26 Economic sanctions, to be effective, must be agreed by virtually all countries that provide goods and services to the affected country, impervious to any internal offsetting measures or seen by the target country’s leadership and populace as deleterious to national security. Sanctions probably played a role in the end of apartheid in South Africa and in Iran’s seriously negotiating the Joint Comprehensive Plan of Action (JCPOA), but there are few other obvious examples. Indeed, US maximum economic pressure on Iran following the United States’ 2018 withdrawal from the JCPOA has had little visible effect on Iran’s negotiating posture.

27 See Ministry of Foreign Affairs of the Russian Federation, ‘Treaty Between the United States of America and the Russian Federation on Security Guarantees’, 17 December 2021, https://mid.ru/ru/foreign_policy/rso/nato/1790818/?lang=en; and Ministry of Foreign Affairs of the Russian Federation, ‘Agreement on Measures to Ensure the Security of the Russian Federation and Member States of the North Atlantic Treaty Organization’, 17 December 2021, https://mid.ru/ru/foreign_policy/rso/nato/1790803/?lang=en.

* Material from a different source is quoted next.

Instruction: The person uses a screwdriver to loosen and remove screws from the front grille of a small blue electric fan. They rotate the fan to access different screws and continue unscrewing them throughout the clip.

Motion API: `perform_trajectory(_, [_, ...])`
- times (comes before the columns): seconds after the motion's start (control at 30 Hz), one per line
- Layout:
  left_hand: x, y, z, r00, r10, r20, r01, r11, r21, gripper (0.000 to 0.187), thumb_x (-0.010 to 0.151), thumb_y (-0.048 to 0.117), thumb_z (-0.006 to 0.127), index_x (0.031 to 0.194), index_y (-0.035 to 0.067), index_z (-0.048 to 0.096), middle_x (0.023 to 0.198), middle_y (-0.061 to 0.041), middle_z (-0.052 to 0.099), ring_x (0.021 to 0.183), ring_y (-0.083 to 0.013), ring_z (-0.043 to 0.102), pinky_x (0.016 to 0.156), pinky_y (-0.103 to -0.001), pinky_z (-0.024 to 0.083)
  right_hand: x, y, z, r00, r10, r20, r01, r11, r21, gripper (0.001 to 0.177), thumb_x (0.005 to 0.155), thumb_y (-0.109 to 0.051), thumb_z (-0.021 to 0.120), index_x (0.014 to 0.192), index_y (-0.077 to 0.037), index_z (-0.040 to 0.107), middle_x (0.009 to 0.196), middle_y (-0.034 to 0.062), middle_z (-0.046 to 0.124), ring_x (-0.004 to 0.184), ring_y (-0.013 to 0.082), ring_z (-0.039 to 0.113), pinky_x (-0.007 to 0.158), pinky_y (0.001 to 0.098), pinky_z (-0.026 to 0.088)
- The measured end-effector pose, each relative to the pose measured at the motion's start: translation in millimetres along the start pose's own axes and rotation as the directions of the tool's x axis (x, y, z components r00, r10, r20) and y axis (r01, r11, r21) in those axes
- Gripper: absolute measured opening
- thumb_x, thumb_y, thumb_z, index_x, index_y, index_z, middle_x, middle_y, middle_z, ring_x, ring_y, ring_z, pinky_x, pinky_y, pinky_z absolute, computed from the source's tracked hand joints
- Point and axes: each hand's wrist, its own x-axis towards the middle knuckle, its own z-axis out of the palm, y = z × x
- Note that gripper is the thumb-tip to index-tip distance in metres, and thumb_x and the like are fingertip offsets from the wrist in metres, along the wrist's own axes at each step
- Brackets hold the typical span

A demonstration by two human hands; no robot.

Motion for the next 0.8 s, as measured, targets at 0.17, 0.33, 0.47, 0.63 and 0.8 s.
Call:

28 The old saw that ‘politics should stop at the water’s edge’ may never have been true in US foreign policy; it is certainly not true today. One of the remarkable achievements in the last half-century or so is that NATO has always been a bipartisan matter, even when there has been political nibbling at the edges, beginning with the original deal cut between Harry Truman and Arthur Vandenberg, the chairman of the Senate Committee on Foreign Relations, at NATO’s founding.

29 The Intermediate-Range Nuclear Forces Treaty should also be resuscitated. The United States understandably wants China to be involved, but Washington should not wait until that becomes possible to renew the bilateral commitment with Russia if it is amenable. It may well be receptive, given that a renewed agreement would tend to bolster Russia’s status as a great power.

30 The European Communities/European Union acted similarly towards Turkey, making pledges of membership that were never to be honoured. In response, Turkey has developed a non-European orientation that has had negative consequences for the West.

31 On optimising these, see Nicolò Fasola and Alyssa J. Wood, ‘Reforming Ukraine’s Security Sector’, Survival, vol. 63, no. 2, April– May 2021, pp. 41–54.

32 See Valentyna Romanova and Andreas Umland, ‘Decentralising Ukraine: Geopolitical Implications’, Survival, vol. 61, no. 5, October–November 2019, pp. 99–112.